Environment Device : M1 MacPro OS : MacOS Monterey 12.7.4
FIO Version fio 3.39
FIO Command
fio script/seq-read_1024k_qd32_4000g.fiocfg
--directory=/Volumes/DiskTest
--output-format=json
--output=output/xxx.json
--eta=always
--write_bw_log=output/xxx
--debug=all
FIO Setting
[seq-read_1024k_qd32_4000g]
ioengine=${IOENGINE}
iodepth=32
size=3600g
direct=1
runtime=7200s
ramp_time=5s
thread=1
nrfiles=1
log_avg_msec=1000
bs=1024k
rw=read
Log seq-read_1024k_qd32_4000g.20250915.170221.json
ps aux | grep fio
Hello @yh-yong,
- What is
/Volumes/DiskTest? Is it some sort of network share such that the preallocation fails and fio falls back to truncation? - Does this happen on the Mac's internal disk?
- Does this problem happen every time the file has to be made?
- Does the problem happen with a slightly smaller file sizes (e.g. 3500g, 3400g, 3000g etc)?
- Which ioengine is being used? Does the problem also happen with other ioengines (e.g. psync)?
- Can you minimise the job file and command line options (it's important to know them all) such that you have the smallest amount that still reproduce the issue. Don't stop at the first option that is required, put it back and then try to remove the next option and so on.
- Does the problem happen on the latest stable version of macOS (15.6.1 at the time of writing)?
This ticket looks to be identical to https://github.com/axboe/fio/issues/1905 so in addition to everything asked above, every question in that other issue will also need answering here.
Hello @yh-yong,
- What is
/Volumes/DiskTest? Is it some sort of network share such that the preallocation fails and fio falls back to truncation?- Does this happen on the Mac's internal disk?
- Does this problem happen every time the file has to be made?
- Does the problem happen with a slightly smaller file sizes (e.g. ~~3900g, 3800g, 3500g~~ 3500g, 3400g, 3000g etc)?
- Which ioengine is being used?
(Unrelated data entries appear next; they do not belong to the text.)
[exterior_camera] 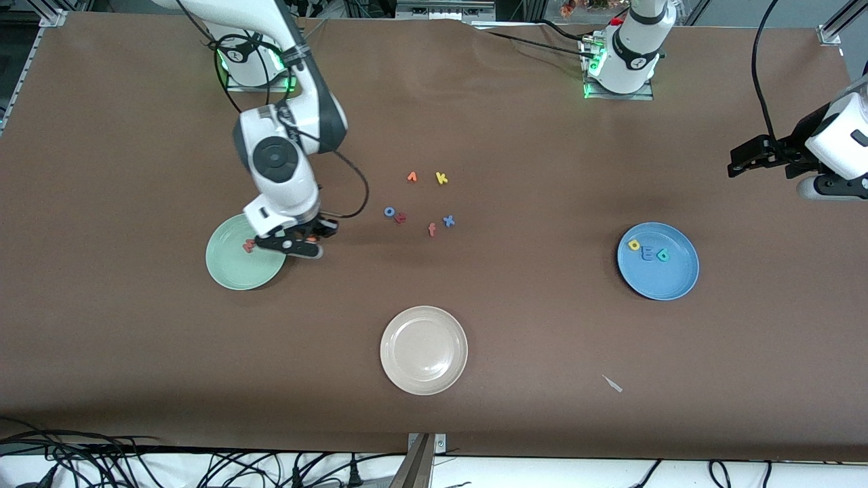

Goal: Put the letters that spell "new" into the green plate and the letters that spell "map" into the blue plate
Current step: 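Place the orange e on the green plate with the right gripper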

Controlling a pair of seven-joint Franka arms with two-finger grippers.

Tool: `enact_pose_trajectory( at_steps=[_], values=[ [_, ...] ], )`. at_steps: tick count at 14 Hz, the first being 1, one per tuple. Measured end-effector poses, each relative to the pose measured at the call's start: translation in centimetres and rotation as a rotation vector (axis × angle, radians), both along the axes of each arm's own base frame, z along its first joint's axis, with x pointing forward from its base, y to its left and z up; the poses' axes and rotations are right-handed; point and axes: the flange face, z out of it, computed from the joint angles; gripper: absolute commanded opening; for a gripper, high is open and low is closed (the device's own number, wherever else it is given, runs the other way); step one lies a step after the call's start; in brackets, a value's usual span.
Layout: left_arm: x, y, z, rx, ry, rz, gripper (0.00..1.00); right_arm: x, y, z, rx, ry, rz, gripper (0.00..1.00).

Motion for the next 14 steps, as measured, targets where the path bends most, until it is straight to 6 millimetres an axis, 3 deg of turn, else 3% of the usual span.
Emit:
enact_pose_trajectory(
  at_steps=[3, 6, 7, 8, 9, 11, 14],
  values=[
    [0.0, 0.0, -0.1, 0.000, 0.002, 0.000, 1.00, 1.7, -5.1, 1.6, -0.018, 0.013, 0.104, 0.24],
    [0.0, -0.1, -0.3, 0.000, 0.007, -0.002, 1.00, 2.0, -10.1, 1.7, -0.027, 0.036, 0.180, 0.26],
    [0.0, -0.1, -0.3, 0.000, 0.008, -0.002, 1.00, 1.7, -12.0, 1.4, -0.007, 0.038, 0.188, 0.41],
    [0.0, -0.1, -0.3, 0.000, 0.009, -0.002, 1.00, 1.1, -13.8, 0.8, 0.020, 0.035, 0.193, 0.63],
    [0.0, -0.1, -0.4, 0.000, 0.009, -0.003, 1.00, 0.4, -15.3, 0.3, 0.043, 0.032, 0.194, 0.98],
    [0.0, -0.1, -0.4, 0.000, 0.009, -0.003, 1.00, -0.4, -16.7, 0.1, 0.070, 0.031, 0.184, 1.00],
    [0.0, -0.2, -0.4, 0.000, 0.010, -0.003, 1.00, -0.2, -16.3, 2.2, 0.107, 0.045, 0.184, 1.00]
  ],
)
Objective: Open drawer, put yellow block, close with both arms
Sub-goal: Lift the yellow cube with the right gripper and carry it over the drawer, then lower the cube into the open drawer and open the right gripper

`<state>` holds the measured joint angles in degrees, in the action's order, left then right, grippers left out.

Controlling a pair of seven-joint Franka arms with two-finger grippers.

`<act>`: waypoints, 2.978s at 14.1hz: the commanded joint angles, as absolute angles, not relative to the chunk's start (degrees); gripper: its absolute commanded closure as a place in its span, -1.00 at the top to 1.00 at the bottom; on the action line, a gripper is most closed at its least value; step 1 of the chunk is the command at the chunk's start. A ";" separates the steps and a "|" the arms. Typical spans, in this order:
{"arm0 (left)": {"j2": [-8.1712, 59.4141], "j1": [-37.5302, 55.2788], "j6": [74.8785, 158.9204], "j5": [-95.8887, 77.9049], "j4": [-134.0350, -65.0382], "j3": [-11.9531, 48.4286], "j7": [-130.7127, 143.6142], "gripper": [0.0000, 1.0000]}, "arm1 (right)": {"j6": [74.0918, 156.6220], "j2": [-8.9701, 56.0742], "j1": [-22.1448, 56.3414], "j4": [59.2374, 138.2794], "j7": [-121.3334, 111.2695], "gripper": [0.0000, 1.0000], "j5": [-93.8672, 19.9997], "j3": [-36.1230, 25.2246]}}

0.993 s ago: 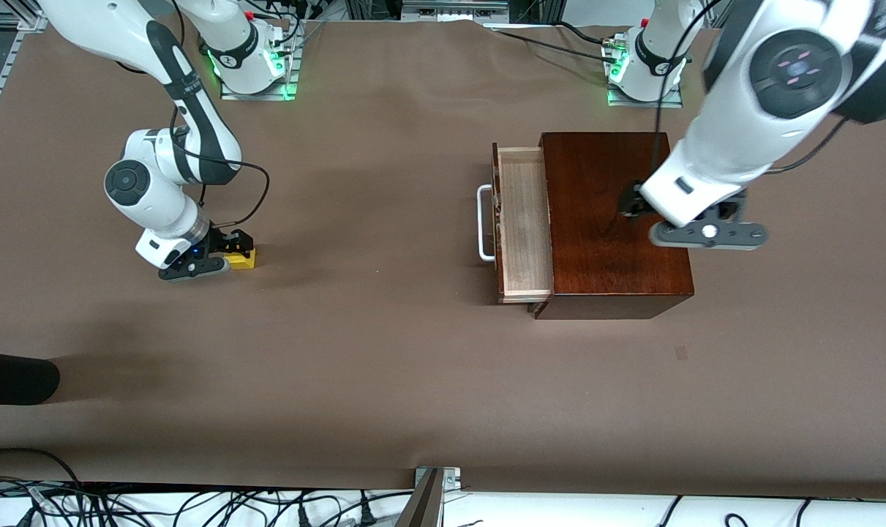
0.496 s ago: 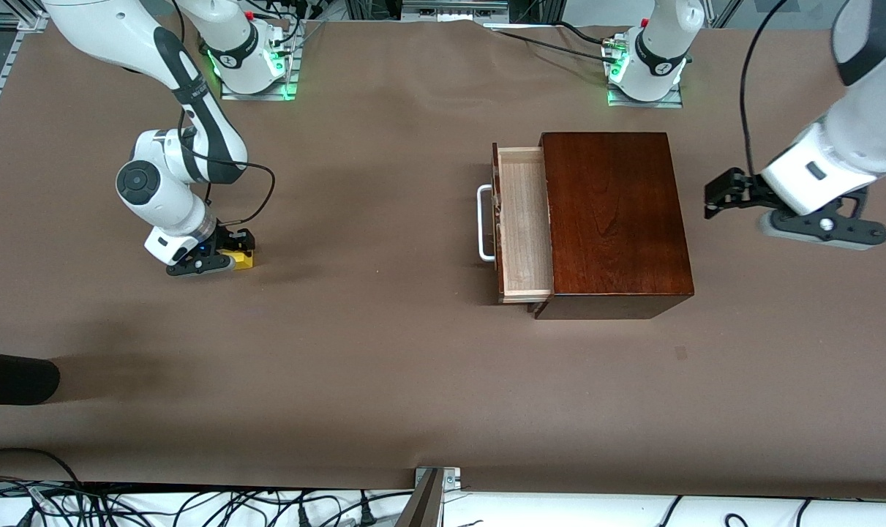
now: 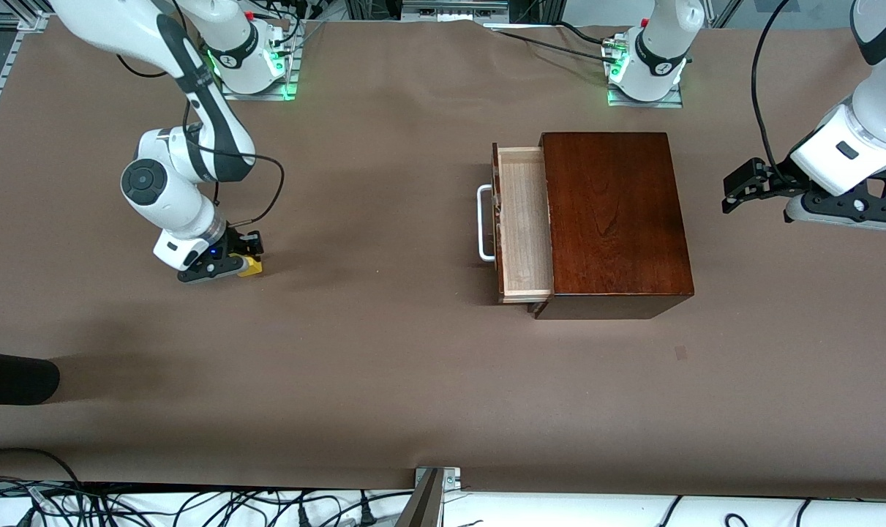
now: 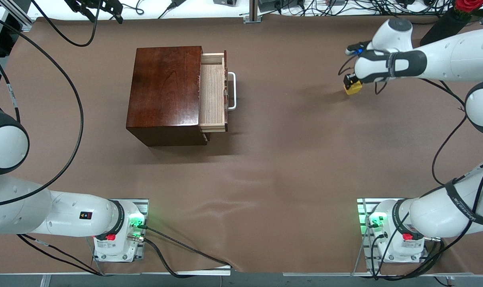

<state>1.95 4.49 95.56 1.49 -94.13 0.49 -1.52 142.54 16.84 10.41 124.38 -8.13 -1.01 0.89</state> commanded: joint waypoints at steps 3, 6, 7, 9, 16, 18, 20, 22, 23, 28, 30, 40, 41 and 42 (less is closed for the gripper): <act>1.50 4.57 94.31 0.97 -93.78 0.09 -1.58 1.00 | 119.94 14.06 10.81 106.75 -9.41 -1.00 -1.14 11.32; 1.58 3.78 93.96 0.88 -93.78 0.09 -0.53 1.00 | 111.46 16.43 17.38 94.87 -9.49 -1.00 -1.05 11.95; 1.67 3.08 93.61 0.88 -93.78 0.09 -0.27 1.00 | 110.31 17.04 19.75 92.40 -9.84 -1.00 -1.05 11.95; 1.58 2.90 92.73 0.79 -93.78 0.26 -0.18 1.00 | 109.78 17.66 25.46 89.40 -10.02 -1.00 -0.01 12.04; 1.67 2.90 92.55 0.79 -93.60 0.70 -0.53 1.00 | 109.16 32.14 45.77 69.29 -13.08 -1.00 11.49 12.04; 1.58 2.99 92.55 0.79 -93.60 0.79 -0.18 1.00 | 109.25 35.40 48.33 65.84 -15.89 -1.00 12.48 11.95; 1.58 3.08 92.55 0.79 -93.52 0.79 -0.17 1.00 | 110.30 37.87 49.39 64.52 -18.97 -1.00 12.92 11.95; 1.58 3.08 92.55 0.79 -93.60 0.79 -0.18 1.00 | 110.83 40.24 50.36 62.33 -21.17 -1.00 13.35 11.95; 1.58 3.08 92.55 0.88 -93.60 0.79 -0.35 1.00 | 110.74 41.04 50.80 61.18 -22.23 -1.00 13.88 11.95; 1.58 2.99 92.55 0.88 -93.60 0.79 -0.53 1.00 | 116.01 44.20 51.77 60.82 -25.40 -1.00 14.06 11.87; 1.67 2.99 92.55 0.88 -93.52 0.79 -0.53 1.00 | 116.54 45.26 51.77 60.82 -27.06 -1.00 14.76 11.87; 1.67 2.99 92.55 0.88 -93.52 0.79 -0.26 1.00 | 116.45 48.34 52.21 60.91 -26.98 -1.00 14.85 11.78; 1.67 2.99 92.55 0.88 -93.52 0.79 -0.44 1.00 | 116.54 48.60 52.21 60.91 -26.90 -1.00 14.85 11.78; 1.67 2.99 92.55 0.88 -93.52 0.79 -0.53 1.00 | 116.80 49.21 52.12 60.82 -26.81 -1.00 14.94 11.69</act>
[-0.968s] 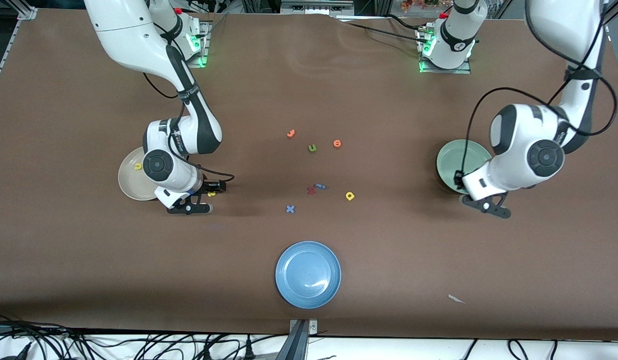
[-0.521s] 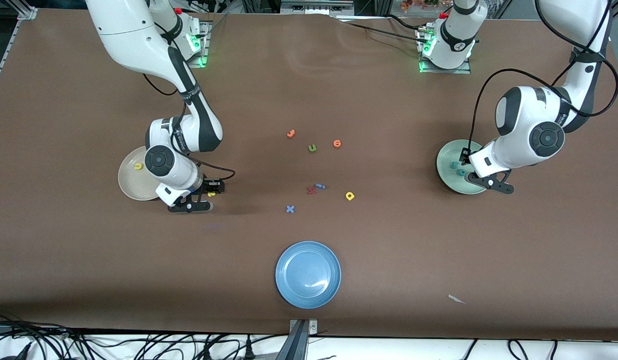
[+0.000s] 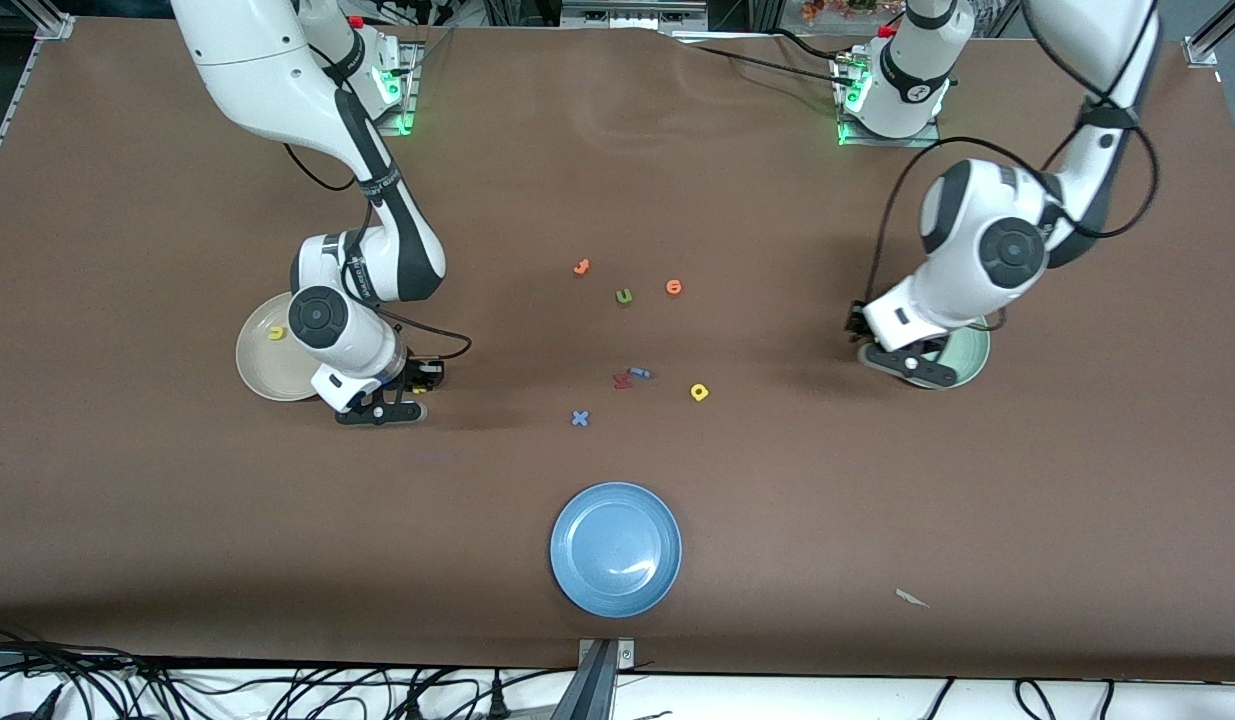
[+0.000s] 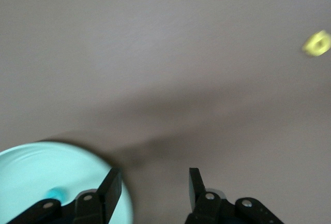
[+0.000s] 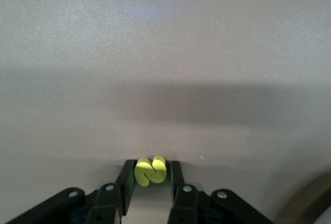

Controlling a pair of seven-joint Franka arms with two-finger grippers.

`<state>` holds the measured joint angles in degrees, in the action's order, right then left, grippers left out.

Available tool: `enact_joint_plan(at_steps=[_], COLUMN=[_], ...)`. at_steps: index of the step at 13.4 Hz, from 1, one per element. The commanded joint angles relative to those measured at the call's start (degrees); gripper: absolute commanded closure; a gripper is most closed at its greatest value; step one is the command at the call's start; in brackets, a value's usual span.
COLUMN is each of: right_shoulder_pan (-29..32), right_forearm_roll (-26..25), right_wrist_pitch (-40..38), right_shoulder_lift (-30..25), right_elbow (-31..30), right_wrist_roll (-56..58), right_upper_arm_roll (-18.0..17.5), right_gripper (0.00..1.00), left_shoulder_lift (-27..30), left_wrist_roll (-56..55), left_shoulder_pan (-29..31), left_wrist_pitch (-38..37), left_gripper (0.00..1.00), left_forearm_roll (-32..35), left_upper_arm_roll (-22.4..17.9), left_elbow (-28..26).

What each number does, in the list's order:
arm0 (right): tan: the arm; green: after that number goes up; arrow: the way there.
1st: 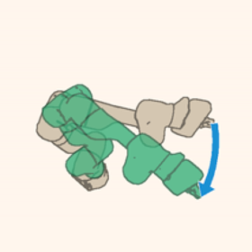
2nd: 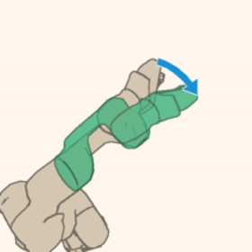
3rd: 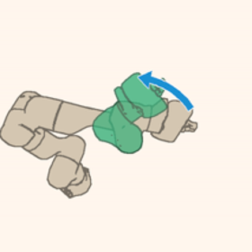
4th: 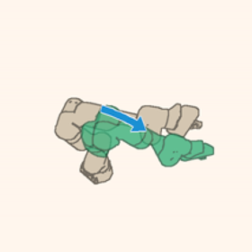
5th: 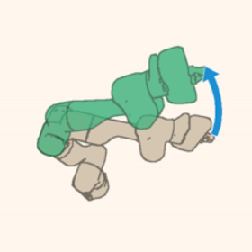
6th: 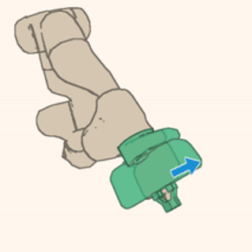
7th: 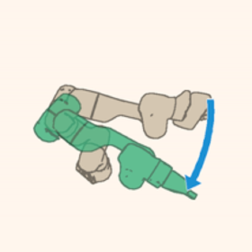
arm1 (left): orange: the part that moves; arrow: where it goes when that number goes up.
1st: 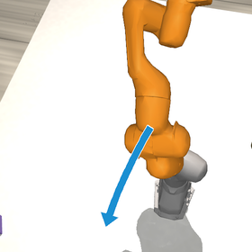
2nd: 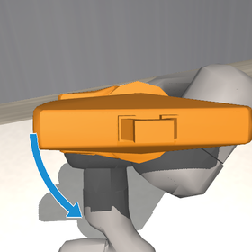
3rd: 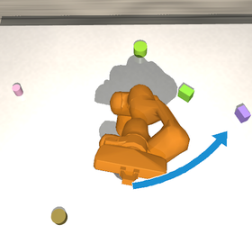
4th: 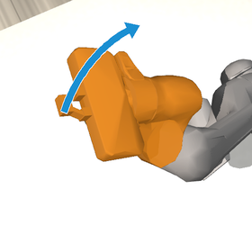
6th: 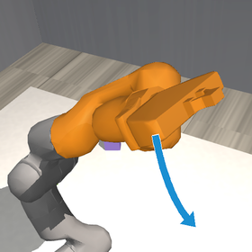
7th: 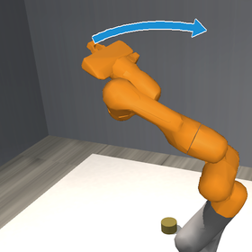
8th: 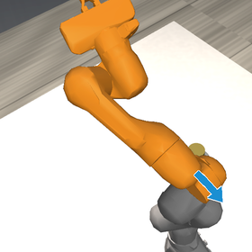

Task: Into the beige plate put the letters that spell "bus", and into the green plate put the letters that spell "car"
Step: 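Place the yellow 2 on the cream plate while the left gripper reaches the yellow letter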

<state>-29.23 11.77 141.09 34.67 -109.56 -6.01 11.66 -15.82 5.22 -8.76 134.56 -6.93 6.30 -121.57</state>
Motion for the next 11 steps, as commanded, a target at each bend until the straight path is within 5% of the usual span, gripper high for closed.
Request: enact_joint_plan(at_steps=[1,5,11], right_shoulder_pan=[0.13,0.22,0.22], right_forearm_roll=[1.15,1.24,1.24], right_wrist_pitch=[0.86,-7.81,-28.21], right_shoulder_lift=[-0.21,-4.86,-10.32], right_elbow=[-1.45,-0.66,-2.67], right_wrist_roll=[0.39,-0.67,-0.4], right_upper_arm_roll=[-0.49,2.92,14.61], right_gripper=[0.83,0.84,0.84], left_shoulder_lift=[-7.89,-15.81,-21.79], left_wrist_roll=[-0.74,-9.23,-12.34], left_shoulder_pan=[-3.0,-9.94,-15.31], left_wrist_pitch=[0.52,0.79,5.62], left_gripper=[0.39,0.39,0.35], left_forearm_roll=[-6.05,-7.83,-8.01], left_upper_arm_roll=[-0.24,-1.29,-4.02], left_elbow=[8.87,20.39,24.09])
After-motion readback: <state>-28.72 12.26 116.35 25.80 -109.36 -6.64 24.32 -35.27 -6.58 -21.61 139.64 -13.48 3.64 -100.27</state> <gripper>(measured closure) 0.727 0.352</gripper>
Does the problem also happen with other ioengines (e.g. psync)?
- Can you minimise the job file and command line options (it's important to know them all) such that you have the smallest amount that still reproduce the issue. Don't stop at the first option that is required, put it back and then try to remove the next option and so on.
- Does the problem happen on the latest stable version of macOS (15.6.1 at the time of writing)?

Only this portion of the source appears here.